In order to evaluate the entity of this improvement, we evaluated resting ER Ca2+ level in cells expressing either D1ER or D4ER probes (Figure 4A), employing the same protocol described in Figure 1C. Resting R% reported by D4ER were 67.8% ± 2.4% of Rmax (mean ± s.e.m., N = 64). In terms of [Ca2+], the measured mean R% value correspond to 697.8 ± 16.1 µM (mean ± s.e.m., N = 3 independent transfections). D1ER R% levels at rest were 80.6% ± 2.8% of Rmax (mean ± s.e.m., N = 19) (Figure 4B). In other words, ER Ca2+ levels measured by D1ER are closer to the probe’s saturating [Ca2+], compared to D4ER, confirming the improved suitability of D4ER as an ER Ca2+ sensor. An estimation of [Ca2+] measured by D1ER was obtained using the Kd obtained in our in situ calibration, resulting in an ER resting [Ca2+] value of about 633.7 ± 67.7 µM (mean ± s.e.m., N = 3 independent transfections), a value not very different from that obtained with D4ER. However, the calculated D1ER value is subjected to larger errors because: (i) as shown in Figure 4, R% values at rest are near the D1ER saturation and, thus, a conversion in terms of [Ca2+] is subjected to larger variability; and (ii) D1 shows a biphasic Kd, making the calculation of [Ca2+] based on R% values more difficult.
The suitability of D4ER as an ER Ca2+ probe was strengthened by measuring resting [Ca2+] level in cells with reported higher [Ca2+]ER [34], such as HeLa cells (Figure 4C).
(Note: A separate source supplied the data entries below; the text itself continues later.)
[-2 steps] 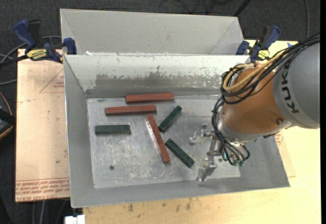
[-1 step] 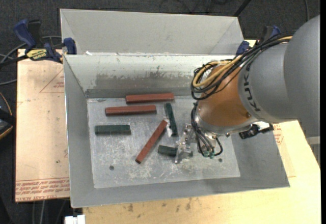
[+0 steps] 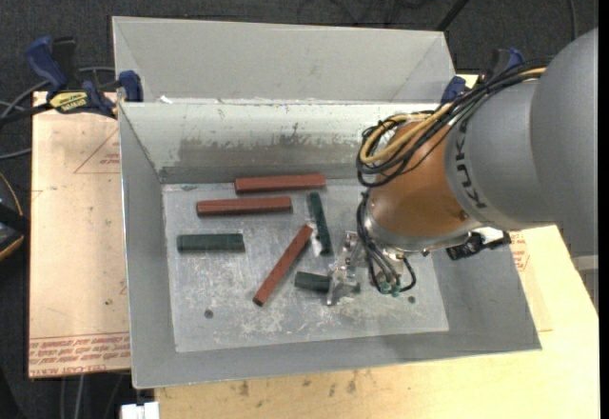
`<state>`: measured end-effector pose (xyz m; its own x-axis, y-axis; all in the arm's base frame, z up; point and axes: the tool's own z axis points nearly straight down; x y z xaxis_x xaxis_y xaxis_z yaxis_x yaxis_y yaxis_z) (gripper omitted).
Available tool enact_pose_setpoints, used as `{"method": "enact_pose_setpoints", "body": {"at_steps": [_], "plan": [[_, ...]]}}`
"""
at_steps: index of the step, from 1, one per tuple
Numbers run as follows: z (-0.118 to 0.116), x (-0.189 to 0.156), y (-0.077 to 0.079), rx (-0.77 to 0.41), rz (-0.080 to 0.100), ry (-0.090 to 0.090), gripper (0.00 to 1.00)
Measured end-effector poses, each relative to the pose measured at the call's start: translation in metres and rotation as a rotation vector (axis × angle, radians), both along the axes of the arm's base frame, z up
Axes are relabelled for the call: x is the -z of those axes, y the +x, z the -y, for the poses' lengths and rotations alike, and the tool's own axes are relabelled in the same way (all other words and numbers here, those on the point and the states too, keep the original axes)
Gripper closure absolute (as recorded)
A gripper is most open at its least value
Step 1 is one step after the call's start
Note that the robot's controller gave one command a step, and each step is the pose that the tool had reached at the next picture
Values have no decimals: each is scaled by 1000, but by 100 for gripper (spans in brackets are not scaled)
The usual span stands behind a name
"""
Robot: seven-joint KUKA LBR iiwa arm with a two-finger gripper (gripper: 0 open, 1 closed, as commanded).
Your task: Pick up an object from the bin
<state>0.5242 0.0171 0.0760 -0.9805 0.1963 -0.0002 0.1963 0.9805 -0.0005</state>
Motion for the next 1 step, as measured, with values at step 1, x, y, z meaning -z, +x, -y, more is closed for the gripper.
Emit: {"method": "enact_pose_setpoints", "body": {"at_steps": [1], "plan": [[-10, -143, 12, 42, 4, 1, 100]]}}
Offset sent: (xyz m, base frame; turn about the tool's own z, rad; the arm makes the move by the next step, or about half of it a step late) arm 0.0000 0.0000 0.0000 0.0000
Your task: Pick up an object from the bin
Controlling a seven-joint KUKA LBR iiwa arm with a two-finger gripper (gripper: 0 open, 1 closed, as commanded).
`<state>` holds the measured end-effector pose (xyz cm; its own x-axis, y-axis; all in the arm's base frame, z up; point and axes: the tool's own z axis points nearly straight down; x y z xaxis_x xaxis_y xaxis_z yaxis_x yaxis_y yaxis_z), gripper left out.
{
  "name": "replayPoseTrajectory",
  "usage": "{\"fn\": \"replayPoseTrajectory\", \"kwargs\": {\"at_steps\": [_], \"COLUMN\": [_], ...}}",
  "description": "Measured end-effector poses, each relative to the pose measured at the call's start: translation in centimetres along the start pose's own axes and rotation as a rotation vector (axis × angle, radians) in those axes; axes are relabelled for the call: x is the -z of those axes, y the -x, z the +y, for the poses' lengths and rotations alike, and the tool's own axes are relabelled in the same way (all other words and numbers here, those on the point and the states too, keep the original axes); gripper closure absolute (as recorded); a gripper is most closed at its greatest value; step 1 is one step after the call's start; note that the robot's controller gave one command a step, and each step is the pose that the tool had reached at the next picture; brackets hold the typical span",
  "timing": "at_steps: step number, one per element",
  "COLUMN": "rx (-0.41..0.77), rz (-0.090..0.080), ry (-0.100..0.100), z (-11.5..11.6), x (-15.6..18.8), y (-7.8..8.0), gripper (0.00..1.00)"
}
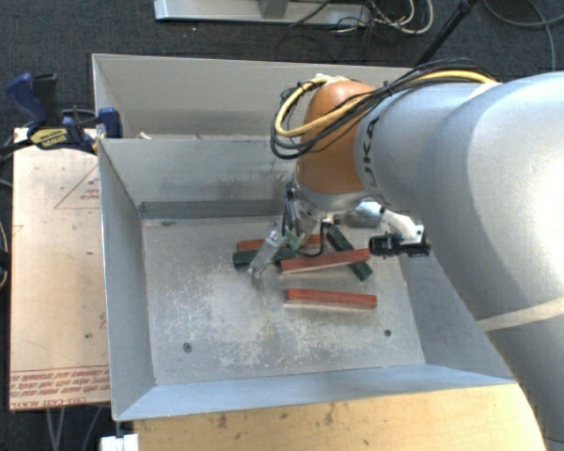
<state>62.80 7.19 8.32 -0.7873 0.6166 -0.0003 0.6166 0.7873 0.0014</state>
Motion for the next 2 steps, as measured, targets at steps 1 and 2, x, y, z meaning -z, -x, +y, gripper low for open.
{"fn": "replayPoseTrajectory", "kwargs": {"at_steps": [1,2], "rx": [-0.053,-0.053], "rz": [-0.001,-0.001], "ry": [0.0,0.0], "z": [-0.53,-0.53], "x": [-1.28,-1.28], "y": [0.03,0.03], "gripper": [1.0,1.0]}}
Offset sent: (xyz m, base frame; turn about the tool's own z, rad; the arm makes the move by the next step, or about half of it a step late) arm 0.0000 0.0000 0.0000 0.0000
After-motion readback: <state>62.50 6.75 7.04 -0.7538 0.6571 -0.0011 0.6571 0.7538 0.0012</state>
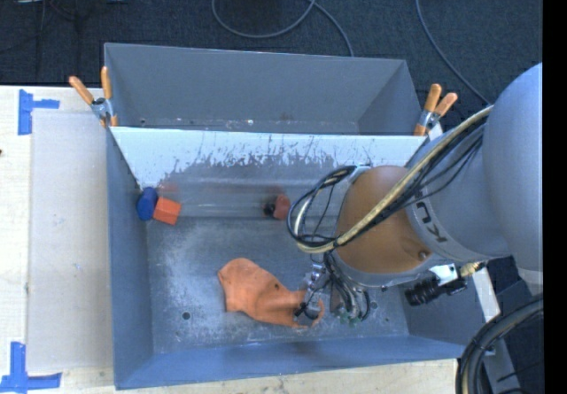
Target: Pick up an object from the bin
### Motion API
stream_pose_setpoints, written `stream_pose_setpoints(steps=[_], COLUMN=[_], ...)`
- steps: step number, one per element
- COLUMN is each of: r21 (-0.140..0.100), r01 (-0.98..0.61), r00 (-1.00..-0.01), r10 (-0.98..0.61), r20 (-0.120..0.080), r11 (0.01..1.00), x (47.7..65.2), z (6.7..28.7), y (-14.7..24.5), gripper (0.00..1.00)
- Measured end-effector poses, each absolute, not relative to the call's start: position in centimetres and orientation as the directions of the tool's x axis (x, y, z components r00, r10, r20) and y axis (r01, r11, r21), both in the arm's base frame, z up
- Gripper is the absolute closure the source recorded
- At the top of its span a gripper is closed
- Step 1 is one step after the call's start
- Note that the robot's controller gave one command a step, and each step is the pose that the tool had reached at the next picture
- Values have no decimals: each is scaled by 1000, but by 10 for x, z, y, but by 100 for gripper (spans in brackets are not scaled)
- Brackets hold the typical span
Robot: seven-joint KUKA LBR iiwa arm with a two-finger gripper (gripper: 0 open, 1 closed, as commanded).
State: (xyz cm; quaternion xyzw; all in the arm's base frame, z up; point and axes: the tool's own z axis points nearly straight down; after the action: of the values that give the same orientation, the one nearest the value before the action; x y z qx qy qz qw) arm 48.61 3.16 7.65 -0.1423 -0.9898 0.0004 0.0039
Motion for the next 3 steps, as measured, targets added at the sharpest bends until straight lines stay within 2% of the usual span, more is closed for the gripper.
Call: stream_pose_setpoints(steps=[1,3], r21=[-4,0], r01=[281,280], r00=[-960,-960], r10=[281,280], r20=[13,4], r11=[960,960], x=[484,487], z=[97,126], y=[31,31], gripper=[100,100])
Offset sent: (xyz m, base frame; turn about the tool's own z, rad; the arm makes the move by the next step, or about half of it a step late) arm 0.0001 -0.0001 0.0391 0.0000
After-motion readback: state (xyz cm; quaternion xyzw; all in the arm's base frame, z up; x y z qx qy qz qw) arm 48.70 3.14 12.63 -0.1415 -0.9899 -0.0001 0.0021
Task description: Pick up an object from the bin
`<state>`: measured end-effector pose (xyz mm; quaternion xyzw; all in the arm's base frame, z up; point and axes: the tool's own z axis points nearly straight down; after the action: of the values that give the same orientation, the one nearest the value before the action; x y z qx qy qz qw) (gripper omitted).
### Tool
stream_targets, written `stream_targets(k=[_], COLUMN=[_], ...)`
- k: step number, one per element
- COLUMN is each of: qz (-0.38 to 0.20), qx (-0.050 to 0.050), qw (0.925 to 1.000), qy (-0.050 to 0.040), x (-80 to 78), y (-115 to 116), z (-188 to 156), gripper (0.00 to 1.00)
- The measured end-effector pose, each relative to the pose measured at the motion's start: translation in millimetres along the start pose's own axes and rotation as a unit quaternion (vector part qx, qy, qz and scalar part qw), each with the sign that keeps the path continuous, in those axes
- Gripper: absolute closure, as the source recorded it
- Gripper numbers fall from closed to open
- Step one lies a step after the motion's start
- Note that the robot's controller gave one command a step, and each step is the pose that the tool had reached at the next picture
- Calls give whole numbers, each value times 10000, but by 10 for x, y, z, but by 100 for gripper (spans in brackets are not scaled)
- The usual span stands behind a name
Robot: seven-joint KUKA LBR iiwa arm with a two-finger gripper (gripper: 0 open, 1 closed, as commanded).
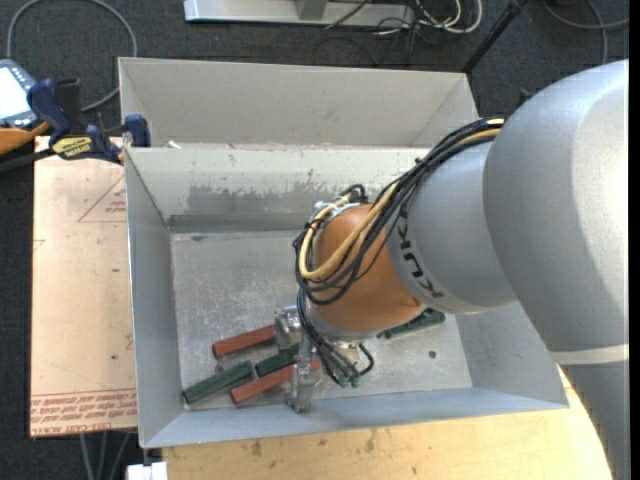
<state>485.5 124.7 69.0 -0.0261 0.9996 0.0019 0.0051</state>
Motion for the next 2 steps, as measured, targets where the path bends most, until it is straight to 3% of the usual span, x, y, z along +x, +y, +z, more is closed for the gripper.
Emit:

Resting R% reported by D4ER was 79.9% ± 4.7% of Rmax (mean ± s.e.m., N = 25) (Figure 4D). In terms of [Ca2+], the calculated mean R% value corresponds to 1097.1 ± 200.2 µM (mean ± s.e.m., N = 3 independent transfections). The result obtained fits with what previously reported [34] using a low affinity ER-targeted aequorin. R% levels at rest measured using D1ER were 96.5% ± 3.8% of Rmax (mean ± s.e.m., N = 26) (Figure 4D). The calculated R% is very close to probe’s saturation, preventing the possibility of calculating a reliable [Ca2+]. Altogether, the data obtained confirmed the improved performance of D4ER, compared to D1ER, as ER Ca2+ sensor. The improvement is particularly relevant in cells with high [Ca2+]ER levels.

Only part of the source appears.